**Problem requirements**
This exercise calls for the line with "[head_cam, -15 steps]", the line with "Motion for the", and all lines between them in the material below, output exactly and with no other lines.

--- Information shown ---

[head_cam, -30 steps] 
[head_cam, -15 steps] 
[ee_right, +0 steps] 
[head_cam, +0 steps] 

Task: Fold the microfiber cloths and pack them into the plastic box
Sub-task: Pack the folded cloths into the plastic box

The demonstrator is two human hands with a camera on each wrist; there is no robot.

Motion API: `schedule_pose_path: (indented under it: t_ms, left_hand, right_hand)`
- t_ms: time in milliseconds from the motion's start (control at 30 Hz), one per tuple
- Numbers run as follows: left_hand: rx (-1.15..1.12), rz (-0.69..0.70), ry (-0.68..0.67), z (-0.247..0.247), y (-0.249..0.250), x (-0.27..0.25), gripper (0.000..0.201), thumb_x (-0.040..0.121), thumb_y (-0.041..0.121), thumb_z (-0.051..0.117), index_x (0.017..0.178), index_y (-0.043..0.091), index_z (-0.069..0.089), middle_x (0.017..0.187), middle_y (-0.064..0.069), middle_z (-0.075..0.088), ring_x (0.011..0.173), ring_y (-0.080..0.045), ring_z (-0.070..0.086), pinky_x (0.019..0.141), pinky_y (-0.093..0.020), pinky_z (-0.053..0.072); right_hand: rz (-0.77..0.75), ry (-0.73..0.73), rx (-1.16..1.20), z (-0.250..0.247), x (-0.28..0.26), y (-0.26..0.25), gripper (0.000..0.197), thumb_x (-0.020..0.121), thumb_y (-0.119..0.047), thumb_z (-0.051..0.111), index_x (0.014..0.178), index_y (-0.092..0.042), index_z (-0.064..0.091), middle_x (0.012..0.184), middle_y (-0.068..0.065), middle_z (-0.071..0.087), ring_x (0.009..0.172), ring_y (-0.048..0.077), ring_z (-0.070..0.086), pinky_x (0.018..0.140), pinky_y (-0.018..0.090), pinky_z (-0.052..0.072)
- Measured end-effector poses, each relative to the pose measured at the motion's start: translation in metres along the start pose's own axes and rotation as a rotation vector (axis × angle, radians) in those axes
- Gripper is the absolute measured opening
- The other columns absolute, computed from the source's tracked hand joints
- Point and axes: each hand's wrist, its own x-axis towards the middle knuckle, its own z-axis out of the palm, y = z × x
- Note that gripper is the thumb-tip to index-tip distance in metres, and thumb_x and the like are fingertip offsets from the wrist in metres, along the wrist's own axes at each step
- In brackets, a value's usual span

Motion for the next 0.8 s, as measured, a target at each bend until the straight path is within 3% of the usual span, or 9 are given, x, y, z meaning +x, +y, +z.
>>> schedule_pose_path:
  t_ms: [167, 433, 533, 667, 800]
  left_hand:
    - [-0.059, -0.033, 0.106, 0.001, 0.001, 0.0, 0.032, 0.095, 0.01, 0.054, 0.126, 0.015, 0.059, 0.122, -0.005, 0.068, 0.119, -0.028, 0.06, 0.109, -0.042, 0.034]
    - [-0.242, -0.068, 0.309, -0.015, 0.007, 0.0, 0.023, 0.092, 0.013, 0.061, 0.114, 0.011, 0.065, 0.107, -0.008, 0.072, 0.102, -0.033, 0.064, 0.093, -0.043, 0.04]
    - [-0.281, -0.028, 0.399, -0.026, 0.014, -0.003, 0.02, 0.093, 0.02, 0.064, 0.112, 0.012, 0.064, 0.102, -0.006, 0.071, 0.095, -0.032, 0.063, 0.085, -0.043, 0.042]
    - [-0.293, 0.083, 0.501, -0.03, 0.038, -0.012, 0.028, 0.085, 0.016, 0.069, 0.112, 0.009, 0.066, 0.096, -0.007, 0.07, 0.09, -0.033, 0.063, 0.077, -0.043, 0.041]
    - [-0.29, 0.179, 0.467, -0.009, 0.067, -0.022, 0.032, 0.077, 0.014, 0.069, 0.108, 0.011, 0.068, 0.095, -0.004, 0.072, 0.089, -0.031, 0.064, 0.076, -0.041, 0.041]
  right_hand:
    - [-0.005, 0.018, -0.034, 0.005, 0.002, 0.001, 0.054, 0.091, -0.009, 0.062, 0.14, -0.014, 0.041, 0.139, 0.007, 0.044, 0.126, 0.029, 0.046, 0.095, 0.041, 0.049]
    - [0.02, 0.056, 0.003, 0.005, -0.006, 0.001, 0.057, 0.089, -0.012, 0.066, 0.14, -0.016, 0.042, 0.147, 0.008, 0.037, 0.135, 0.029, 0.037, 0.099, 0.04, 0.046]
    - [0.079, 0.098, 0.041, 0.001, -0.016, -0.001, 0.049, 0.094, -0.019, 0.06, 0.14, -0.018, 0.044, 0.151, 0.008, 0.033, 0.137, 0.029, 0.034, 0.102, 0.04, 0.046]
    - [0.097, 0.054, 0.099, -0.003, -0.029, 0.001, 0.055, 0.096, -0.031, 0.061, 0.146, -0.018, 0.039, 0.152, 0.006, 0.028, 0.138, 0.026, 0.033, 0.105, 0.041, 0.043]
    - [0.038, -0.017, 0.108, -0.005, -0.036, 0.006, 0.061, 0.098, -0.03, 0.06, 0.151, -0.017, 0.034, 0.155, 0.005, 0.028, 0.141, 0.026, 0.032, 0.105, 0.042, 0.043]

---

**Result below**
[head_cam, -15 steps] 
[ee_right, +0 steps] 
[head_cam, +0 steps] 

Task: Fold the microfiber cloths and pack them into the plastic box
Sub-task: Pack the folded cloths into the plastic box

The demonstrator is two human hands with a camera on each wrist; there is no robot.

Motion API: `schedule_pose_path: (indented under it: t_ms, left_hand, right_hand)`
- t_ms: time in milliseconds from the motion's start (control at 30 Hz), one per tuple
- Numbers run as follows: left_hand: rx (-1.15..1.12), rz (-0.69..0.70), ry (-0.68..0.67), z (-0.247..0.247), y (-0.249..0.250), x (-0.27..0.25), gripper (0.000..0.201), thumb_x (-0.040..0.121), thumb_y (-0.041..0.121), thumb_z (-0.051..0.117), index_x (0.017..0.178), index_y (-0.043..0.091), index_z (-0.069..0.089), middle_x (0.017..0.187), middle_y (-0.064..0.069), middle_z (-0.075..0.088), ring_x (0.011..0.173), ring_y (-0.080..0.045), ring_z (-0.070..0.086), pinky_x (0.019..0.141), pinky_y (-0.093..0.020), pinky_z (-0.053..0.072); right_hand: rz (-0.77..0.75), ry (-0.73..0.73), rx (-1.16..1.20), z (-0.250..0.247), x (-0.28..0.26), y (-0.26..0.25), gripper (0.000..0.197), thumb_x (-0.020..0.121), thumb_y (-0.119..0.047), thumb_z (-0.051..0.111), index_x (0.014..0.178), index_y (-0.092..0.042), index_z (-0.064..0.091), middle_x (0.012..0.184), middle_y (-0.068..0.065), middle_z (-0.071..0.087), ring_x (0.009..0.172), ring_y (-0.048..0.077), ring_z (-0.070..0.086), pinky_x (0.018..0.140), pinky_y (-0.018..0.090), pinky_z (-0.052..0.072)
- Measured end-effector poses, each relative to the pose measured at the motion's start: translation in metres along the start pose's own axes and rotation as a rotation vector (axis × angle, radians) in those axes
- Gripper is the absolute measured opening
- The other columns absolute, computed from the source's tracked hand joints
- Point and axes: each hand's wrist, its own x-axis towards the middle knuckle, its own z-axis out of the palm, y = z × x
- Note that gripper is the thumb-tip to index-tip distance in metres, and thumb_x and the like are fingertip offsets from the wrist in metres, along the wrist's own axes at each step
- In brackets, a value's usual span

Motion for the next 0.8 s, as measured, a target at each bend until the straight path is within 3% of the usual span, or 9 are given, x, y, z meaning +x, +y, +z.

Nothing else is needed for this exercise.